When they arrived, the first thing Kiran noticed were the dozen or so neighborhood kids milling about, faces grave with amazement. Later, Greg would explain they’d been coming all morning into the afternoon, first in trickles, then in waves—Kevin Brachfield, Melissa Dennison, Kristin Pringle; Ronnett Chapman, who the previous year had fought Gretchen Crookshank behind Peter Logan’s house after school; Timothy Meyers, whose birthday party Kiran and Greg h
ad attended just last week, who had a Popeye-themed birthday cake the inside of which was dyed spinach green; Kelly Bell, Cheryl Higgins; both Yamamotos, Eric and Henry; Sherman Barry; Janice Baldassari, who in eleventh grade would become the subject of a persistent rumor about a three-way with Zach Miller and Jeff Burston; Caleb Cranbrook, who, eight years after high school graduation, Kiran would see behind the counter of a local video store and who would respond, when asked what he’d been up to, “Mostly working on my metaphysical drawings.” Later, Greg would say that they’d all agreed someone had to tell Kiran but no one wanted to do it, and in the end Greg volunteered “on account of Shawn’s my brother and you’re my best friend.”
Spotting Preeti, Kiran found there was nowhere safe for his eyes to rest, each detail more distressing than the last. She was tied to the trunk of a sapling, her wrists bound with a jump rope. Her hair was styled in a way he’d never seen before, tight braids on either side of her face, and she wore a fake leather headband with a plastic feather Kiran recognized from Greg’s toy chest. Her jeans were dirty, her shoes were missing, her pink-and-yellow-striped socks, her favorites, were soiled. Her torso was completely bare, covered in goose bumps from the autumn chill: her small breasts evidence of her twelve-year-old body transforming. She said nothing and did not look up from her downward gaze at the pine-needle-covered ground beneath her.

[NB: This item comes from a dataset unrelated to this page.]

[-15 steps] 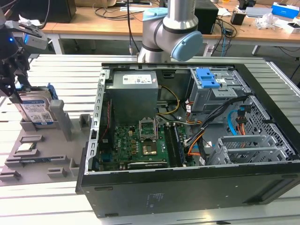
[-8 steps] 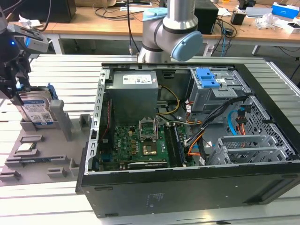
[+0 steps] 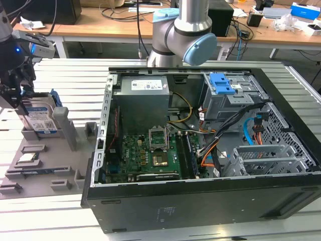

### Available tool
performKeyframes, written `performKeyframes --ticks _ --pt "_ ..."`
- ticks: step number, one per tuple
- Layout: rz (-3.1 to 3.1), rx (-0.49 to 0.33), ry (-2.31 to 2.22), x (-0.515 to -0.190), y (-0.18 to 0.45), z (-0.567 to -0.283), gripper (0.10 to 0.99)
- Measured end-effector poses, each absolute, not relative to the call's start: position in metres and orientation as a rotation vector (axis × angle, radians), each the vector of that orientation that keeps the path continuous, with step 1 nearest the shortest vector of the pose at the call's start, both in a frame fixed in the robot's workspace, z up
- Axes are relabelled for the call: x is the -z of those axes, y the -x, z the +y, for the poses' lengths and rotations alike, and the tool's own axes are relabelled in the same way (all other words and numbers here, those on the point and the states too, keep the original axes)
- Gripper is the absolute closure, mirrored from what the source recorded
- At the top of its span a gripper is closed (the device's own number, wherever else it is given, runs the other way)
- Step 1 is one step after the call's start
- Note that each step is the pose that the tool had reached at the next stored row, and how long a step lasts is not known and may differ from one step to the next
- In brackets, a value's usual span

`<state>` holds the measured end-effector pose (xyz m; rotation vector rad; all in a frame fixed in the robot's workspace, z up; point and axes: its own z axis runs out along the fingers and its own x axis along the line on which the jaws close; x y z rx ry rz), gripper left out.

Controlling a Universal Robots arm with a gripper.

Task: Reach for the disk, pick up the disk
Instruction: 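Pick up the disk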

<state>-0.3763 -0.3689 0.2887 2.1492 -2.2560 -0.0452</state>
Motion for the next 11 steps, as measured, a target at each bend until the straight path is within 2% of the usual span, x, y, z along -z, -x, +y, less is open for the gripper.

Shawn stood nearby, clutching discreetly—though visibly—a bowie knife. “Pocahontas is mine.” He was wearing the baseball shirt that had been crumpled next to Kiran when he crouched under Shawn’s bedroom desk: the number thirty-eight in shiny red vinyl. Images of that afternoon flashed through Kiran’s mind: the threadbare, too-tight brown towel around Shawn’s waist, water drops freckling his shoulders. He thought too of another afternoon, watching Preeti through the wood slats of her closet door, her head thrown back as she wailed Pat Benatar lyrics: “Never again, isn’t that what you said?”